Es sind erst drei Wochen vergangen, seit ein süditalienischer Richter die Mitglieder der «Frauenfelder Zelle» in zweiter Instanz freisprach. Dass die Mafia im Thurgau operierte, könne man nicht beweisen, so die Urteilsbegründung (Blick berichtete). Der Jagd auf Schweizer Mafiosi tut das allerdings keinen Abbruch.

Am vergangenen Dienstag schlugen die Antimafia-Einheiten in ganz Italien zu. Aber auch in den Kantonen St. Gallen, Graubünden, Zürich und Tessin gab es sechs Festnahmen. Die Männer sollen nach Italien ausgeliefert werden. Insgesamt gingen den Behörden 104 Verdächtige ins Netz.

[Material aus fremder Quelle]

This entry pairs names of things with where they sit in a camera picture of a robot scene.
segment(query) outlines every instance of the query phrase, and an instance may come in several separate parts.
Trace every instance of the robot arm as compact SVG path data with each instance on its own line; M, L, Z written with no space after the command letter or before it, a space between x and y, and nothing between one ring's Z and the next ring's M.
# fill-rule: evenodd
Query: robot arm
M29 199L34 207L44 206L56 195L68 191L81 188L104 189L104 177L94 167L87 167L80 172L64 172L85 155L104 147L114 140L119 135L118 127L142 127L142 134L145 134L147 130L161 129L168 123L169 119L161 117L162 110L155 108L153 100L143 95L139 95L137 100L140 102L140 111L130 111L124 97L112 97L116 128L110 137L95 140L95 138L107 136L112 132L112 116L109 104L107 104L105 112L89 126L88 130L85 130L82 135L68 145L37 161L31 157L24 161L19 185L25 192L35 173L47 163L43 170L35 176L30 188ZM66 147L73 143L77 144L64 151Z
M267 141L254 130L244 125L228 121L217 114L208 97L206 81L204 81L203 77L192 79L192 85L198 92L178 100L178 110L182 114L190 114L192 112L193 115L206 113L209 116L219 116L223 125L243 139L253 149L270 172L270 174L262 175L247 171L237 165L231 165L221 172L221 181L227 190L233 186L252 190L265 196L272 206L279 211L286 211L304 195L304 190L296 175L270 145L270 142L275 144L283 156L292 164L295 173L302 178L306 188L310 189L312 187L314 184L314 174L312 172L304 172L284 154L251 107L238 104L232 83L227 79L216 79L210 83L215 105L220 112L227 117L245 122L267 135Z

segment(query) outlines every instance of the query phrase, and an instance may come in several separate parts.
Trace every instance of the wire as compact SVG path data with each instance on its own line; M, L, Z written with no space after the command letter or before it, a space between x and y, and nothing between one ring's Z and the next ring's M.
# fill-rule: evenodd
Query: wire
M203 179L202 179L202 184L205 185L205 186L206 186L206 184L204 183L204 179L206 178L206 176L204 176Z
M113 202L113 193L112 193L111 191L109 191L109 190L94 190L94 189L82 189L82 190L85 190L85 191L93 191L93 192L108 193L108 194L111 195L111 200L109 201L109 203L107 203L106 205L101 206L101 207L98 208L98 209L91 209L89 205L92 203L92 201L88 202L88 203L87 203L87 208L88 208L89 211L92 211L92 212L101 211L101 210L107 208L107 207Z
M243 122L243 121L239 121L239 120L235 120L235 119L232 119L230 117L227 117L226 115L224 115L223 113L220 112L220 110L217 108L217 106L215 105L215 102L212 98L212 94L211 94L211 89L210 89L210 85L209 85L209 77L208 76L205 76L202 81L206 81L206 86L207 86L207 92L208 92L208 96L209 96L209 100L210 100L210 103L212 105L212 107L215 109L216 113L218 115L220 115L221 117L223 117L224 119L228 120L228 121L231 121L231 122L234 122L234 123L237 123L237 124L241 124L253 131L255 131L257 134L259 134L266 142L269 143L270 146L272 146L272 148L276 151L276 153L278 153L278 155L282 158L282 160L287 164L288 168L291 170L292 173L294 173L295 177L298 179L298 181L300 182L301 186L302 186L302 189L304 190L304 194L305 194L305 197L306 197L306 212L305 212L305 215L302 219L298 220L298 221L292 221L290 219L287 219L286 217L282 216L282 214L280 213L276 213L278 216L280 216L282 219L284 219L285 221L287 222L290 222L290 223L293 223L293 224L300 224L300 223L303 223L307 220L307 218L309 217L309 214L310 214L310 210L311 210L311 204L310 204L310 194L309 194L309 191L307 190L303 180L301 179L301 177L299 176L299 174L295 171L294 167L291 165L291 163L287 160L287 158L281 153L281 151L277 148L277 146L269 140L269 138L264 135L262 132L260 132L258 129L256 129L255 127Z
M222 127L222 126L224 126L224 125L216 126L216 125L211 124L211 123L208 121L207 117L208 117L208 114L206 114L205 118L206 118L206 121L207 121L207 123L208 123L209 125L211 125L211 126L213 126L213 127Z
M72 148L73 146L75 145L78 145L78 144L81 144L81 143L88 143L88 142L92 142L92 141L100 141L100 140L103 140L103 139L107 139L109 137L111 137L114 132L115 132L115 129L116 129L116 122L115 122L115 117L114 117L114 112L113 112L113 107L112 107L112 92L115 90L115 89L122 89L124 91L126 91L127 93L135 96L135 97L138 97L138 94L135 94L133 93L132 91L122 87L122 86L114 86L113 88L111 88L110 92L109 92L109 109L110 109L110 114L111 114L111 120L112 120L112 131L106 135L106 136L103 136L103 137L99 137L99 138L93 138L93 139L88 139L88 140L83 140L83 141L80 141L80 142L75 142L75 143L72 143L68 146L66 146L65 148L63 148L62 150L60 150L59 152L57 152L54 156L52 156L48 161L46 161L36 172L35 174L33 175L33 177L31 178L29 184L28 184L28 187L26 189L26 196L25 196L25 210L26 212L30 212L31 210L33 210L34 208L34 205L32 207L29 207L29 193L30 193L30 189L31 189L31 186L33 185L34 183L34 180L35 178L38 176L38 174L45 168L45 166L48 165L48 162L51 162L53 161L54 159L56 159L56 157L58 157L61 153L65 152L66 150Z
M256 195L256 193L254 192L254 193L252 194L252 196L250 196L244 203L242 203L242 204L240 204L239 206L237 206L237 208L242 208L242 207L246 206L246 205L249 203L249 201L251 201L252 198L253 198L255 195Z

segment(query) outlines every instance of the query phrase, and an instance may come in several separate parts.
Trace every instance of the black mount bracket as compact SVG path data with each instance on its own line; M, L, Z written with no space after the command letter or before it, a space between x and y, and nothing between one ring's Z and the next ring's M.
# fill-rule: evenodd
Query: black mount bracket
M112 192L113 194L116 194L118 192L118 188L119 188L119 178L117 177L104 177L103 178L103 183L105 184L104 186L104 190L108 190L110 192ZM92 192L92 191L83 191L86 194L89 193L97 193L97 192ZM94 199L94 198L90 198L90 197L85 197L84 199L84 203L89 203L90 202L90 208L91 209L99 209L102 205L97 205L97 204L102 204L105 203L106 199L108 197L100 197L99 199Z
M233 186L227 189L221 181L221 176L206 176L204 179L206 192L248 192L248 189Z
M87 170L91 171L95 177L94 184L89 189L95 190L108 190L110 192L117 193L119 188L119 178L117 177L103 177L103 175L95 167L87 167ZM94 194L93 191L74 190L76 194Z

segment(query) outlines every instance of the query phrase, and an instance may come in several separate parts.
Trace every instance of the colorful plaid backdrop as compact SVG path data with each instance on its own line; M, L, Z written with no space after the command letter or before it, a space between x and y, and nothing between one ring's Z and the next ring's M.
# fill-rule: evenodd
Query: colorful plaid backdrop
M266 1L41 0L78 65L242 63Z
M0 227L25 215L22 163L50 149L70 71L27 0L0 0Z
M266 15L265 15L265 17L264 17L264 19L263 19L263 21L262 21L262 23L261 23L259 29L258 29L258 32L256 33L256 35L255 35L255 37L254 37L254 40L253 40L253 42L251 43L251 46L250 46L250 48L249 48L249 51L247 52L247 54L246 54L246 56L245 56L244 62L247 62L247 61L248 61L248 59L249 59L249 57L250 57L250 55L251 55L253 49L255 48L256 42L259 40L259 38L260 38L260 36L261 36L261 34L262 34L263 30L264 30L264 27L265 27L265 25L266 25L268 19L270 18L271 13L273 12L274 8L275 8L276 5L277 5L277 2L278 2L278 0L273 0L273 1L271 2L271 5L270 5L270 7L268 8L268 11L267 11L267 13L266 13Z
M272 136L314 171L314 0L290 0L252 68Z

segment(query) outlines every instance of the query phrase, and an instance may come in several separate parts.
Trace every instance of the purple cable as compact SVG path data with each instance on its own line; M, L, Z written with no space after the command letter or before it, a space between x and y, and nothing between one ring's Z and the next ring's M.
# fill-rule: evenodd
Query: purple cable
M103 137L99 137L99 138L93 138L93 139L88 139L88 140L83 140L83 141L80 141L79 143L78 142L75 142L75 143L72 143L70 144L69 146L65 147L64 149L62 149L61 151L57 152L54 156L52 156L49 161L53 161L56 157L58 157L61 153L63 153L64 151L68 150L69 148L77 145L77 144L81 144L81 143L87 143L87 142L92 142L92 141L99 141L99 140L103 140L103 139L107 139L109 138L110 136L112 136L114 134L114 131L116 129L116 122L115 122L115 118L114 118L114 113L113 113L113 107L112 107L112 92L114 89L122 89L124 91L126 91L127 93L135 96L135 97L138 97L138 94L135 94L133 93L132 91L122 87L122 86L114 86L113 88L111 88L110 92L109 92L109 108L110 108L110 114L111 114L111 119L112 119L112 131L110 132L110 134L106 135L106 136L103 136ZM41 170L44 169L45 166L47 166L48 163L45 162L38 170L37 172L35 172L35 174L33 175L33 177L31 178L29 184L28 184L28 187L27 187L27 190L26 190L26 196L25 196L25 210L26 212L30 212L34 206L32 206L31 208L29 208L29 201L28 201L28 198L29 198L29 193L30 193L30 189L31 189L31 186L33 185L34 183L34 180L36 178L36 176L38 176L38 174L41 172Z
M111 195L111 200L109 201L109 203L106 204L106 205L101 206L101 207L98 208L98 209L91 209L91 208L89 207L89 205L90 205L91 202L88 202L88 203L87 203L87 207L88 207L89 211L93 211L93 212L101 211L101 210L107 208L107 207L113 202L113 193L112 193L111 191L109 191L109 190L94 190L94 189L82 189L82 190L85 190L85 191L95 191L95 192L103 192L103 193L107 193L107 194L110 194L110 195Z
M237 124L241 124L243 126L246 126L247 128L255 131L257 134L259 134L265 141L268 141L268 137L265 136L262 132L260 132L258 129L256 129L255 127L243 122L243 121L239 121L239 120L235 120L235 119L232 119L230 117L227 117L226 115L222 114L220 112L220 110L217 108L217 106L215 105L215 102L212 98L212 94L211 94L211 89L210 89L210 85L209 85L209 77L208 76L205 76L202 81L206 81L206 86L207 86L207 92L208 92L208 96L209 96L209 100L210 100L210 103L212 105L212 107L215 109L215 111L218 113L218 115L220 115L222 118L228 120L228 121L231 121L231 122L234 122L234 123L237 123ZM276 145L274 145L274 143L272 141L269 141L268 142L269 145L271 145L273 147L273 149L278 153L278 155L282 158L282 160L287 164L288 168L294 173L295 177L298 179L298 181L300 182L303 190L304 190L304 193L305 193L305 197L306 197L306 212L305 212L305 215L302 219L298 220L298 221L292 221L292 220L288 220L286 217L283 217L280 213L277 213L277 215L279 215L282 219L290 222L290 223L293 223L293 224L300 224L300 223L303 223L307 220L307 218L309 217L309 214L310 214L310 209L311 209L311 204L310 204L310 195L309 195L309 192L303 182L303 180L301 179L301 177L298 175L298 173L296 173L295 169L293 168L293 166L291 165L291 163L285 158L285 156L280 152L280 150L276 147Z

’Ndrangheta bildete neue «Europa-Zelle»

Die Operation «Nuova Narcos Europea» wurde nach einer neuen «Europa-Zelle» der ’Ndrangheta benannt, wie die ermittelnde Staatsanwaltschaft an einer Pressekonferenz in Mailand bekannt gab. Ob die Zelle auch in einem der genannten Kantone operierte, wurde nicht gesagt. In belauschten Gesprächen loben die Mafiosi die Schweiz jedenfalls als einen sicheren Ort gegen Strafverfolgung. Klar ist zudem: Die Schweiz spielte wieder eine zentrale Rolle in den Ermittlungen. In den Hauptrollen zwei «Schweizer»: Gianpietro G.* (33) aus Winterthur ZH, genannt «Der Wilde», und Antonio P.* (28) aus Zürich, Sohn des Paten «Peppe die Kuh».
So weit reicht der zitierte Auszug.